**PROBLEM DESCRIPTION**
Return the lines from the start of the data through the line with "on the brown". Include both of those lines and no others.
>>
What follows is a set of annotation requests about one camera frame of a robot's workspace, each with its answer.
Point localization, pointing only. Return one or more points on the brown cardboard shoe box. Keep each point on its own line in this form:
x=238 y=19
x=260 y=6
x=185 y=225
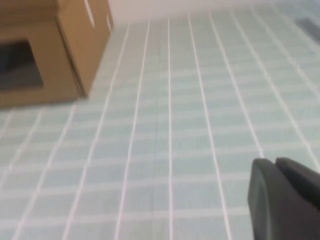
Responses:
x=70 y=50

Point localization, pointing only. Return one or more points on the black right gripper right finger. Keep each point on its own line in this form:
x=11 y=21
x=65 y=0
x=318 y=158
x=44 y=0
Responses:
x=302 y=180

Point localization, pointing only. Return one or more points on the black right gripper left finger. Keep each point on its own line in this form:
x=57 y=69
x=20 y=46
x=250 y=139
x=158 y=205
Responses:
x=270 y=207

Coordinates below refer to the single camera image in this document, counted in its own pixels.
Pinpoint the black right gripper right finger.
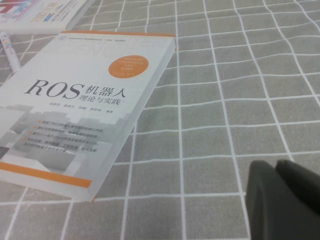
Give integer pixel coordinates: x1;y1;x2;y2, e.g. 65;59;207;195
274;159;320;216

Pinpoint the white paint marker colourful print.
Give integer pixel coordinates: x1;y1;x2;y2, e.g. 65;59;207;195
0;31;22;74

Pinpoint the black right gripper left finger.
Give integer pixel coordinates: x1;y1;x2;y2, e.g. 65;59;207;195
245;159;320;240

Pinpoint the white ROS robot textbook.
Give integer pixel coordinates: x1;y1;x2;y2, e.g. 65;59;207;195
0;31;177;203

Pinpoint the grey white checked tablecloth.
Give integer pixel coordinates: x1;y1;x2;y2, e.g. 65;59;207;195
0;0;320;240

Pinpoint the white HEEC conference book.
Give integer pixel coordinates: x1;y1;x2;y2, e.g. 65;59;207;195
0;0;95;35

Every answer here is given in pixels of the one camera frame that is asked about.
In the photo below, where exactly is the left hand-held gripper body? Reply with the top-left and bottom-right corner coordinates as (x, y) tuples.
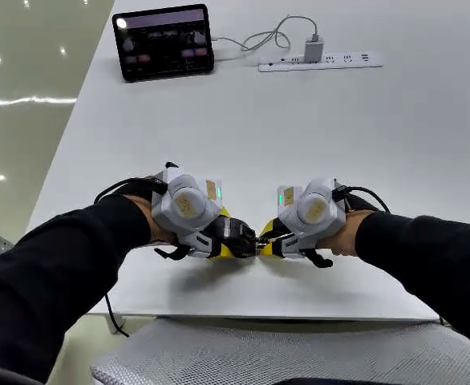
(150, 166), (224, 240)

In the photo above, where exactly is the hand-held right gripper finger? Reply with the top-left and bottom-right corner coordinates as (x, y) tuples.
(260, 235), (302, 260)
(258, 217), (286, 239)

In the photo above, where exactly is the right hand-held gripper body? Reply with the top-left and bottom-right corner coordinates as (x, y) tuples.
(276, 177), (348, 246)

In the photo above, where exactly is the person's left forearm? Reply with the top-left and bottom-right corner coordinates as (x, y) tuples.
(0, 195), (152, 385)

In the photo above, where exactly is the person's right forearm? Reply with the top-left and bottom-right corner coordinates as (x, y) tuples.
(354, 209), (470, 363)

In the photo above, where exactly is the person's right hand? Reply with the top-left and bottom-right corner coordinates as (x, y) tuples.
(322, 191), (383, 258)

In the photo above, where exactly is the person's left hand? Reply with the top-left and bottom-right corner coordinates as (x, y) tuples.
(118, 178), (180, 247)

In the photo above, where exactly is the grey mesh chair seat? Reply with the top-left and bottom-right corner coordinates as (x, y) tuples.
(89, 319), (470, 385)

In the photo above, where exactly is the white power strip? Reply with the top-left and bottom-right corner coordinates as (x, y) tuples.
(257, 51), (384, 74)

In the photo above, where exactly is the white charger adapter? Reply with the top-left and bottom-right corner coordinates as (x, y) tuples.
(303, 35), (326, 65)

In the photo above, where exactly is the black tablet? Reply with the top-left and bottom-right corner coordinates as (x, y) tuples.
(111, 3), (217, 83)

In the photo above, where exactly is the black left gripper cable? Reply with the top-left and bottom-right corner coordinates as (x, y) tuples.
(93, 161), (180, 338)

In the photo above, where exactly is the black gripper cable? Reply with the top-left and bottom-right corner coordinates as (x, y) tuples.
(93, 161), (180, 338)
(332, 183), (393, 214)

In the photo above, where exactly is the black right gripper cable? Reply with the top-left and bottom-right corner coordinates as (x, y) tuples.
(332, 183), (393, 214)

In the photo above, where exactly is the white charging cable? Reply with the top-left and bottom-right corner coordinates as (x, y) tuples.
(209, 14), (321, 54)

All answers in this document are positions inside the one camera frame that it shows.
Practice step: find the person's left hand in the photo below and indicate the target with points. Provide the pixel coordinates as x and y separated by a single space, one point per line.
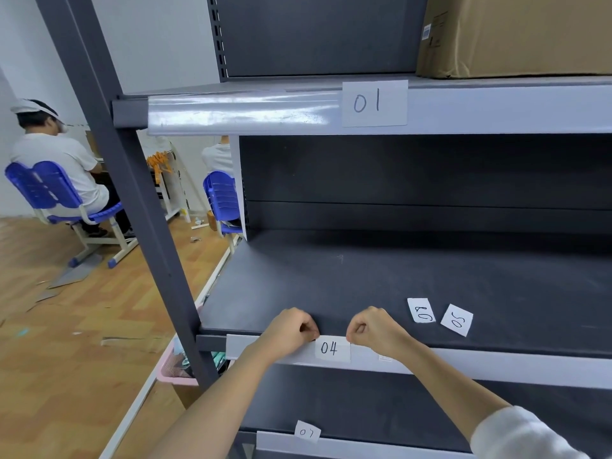
286 332

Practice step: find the person's right hand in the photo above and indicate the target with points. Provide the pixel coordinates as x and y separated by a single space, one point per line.
380 332

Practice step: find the person's right fingers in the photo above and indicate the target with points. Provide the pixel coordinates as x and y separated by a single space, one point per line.
356 330

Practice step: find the person's left fingers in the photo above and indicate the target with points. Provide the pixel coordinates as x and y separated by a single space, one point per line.
308 329

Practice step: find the person's right forearm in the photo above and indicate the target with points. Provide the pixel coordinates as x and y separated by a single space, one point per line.
449 387

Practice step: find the person's left forearm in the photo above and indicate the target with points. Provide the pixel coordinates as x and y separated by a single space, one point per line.
215 406

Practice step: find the pink plastic basket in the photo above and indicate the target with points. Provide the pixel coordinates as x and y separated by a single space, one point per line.
178 363

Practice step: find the blue plastic chair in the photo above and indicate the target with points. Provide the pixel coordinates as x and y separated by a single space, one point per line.
222 198
45 186

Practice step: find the grey metal shelving unit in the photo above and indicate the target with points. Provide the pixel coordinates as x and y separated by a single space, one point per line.
430 186

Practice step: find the white-legged desk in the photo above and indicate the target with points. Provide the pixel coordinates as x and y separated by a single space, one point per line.
168 195

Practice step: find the white sleeve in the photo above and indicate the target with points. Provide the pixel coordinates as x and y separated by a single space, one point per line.
521 437

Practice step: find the orange bundle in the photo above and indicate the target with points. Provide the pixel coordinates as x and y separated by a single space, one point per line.
158 163

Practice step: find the clear plastic label strip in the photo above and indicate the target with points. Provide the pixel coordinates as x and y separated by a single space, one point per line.
244 112

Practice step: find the large white paper label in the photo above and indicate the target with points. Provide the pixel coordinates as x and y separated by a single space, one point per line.
374 103

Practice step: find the flat cardboard scrap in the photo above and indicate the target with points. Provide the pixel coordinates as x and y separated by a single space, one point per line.
76 272

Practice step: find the brown cardboard box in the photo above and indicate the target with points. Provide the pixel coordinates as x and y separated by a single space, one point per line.
516 35

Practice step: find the white head-worn cap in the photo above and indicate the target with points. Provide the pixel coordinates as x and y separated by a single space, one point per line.
29 106

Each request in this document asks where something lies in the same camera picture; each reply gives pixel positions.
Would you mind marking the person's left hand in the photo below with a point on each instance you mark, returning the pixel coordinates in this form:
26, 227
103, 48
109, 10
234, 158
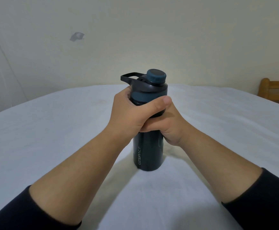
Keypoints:
125, 114

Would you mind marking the person's right hand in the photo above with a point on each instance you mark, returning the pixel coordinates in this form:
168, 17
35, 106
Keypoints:
170, 126

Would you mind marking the person's right thumb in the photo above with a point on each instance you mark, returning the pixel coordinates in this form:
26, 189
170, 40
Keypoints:
151, 124

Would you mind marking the person's left thumb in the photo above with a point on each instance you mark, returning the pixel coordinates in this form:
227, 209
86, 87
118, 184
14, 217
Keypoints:
157, 104

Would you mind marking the dark teal water bottle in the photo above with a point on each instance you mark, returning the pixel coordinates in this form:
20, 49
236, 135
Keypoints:
149, 146

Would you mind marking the person's left forearm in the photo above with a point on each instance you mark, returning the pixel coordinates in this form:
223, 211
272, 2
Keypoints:
79, 174

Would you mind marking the person's right forearm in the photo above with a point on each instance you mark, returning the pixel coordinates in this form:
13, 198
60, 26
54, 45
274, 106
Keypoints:
228, 174

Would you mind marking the white bed sheet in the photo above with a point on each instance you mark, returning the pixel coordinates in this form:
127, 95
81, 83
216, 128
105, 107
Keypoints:
58, 131

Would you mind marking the wooden chair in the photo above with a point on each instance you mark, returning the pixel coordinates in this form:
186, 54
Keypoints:
277, 92

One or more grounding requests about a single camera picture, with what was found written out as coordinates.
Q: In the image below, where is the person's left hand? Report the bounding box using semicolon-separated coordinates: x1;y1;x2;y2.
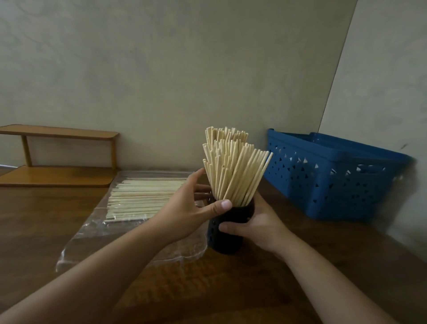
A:
152;168;233;243

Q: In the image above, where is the person's right hand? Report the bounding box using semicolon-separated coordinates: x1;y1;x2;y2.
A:
218;192;291;255

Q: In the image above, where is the dark blue perforated holder cup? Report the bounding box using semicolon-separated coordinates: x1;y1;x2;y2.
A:
206;193;256;255

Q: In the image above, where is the person's right forearm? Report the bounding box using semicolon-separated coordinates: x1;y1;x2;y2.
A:
272;234;399;324

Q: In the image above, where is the person's left forearm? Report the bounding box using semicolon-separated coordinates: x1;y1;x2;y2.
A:
0;219;174;324

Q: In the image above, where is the bundle of wooden chopsticks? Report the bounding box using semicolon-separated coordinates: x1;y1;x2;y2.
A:
202;126;273;207

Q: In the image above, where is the row of wooden chopsticks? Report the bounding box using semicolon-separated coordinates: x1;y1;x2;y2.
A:
105;178;187;221

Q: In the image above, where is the clear plastic bag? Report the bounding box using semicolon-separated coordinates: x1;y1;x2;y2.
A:
55;170;211;272

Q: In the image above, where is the blue perforated plastic basket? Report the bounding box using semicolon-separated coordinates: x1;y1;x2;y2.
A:
265;129;413;221

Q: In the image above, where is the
<<
**SOLUTION FOR THIS PROBLEM**
What follows is a set of annotation requests about one camera frame of a robot's workspace, each with its answer.
Point localization, pointing only. Return one or more points on the brown cardboard shoe box. Keep each point on its own line in this form:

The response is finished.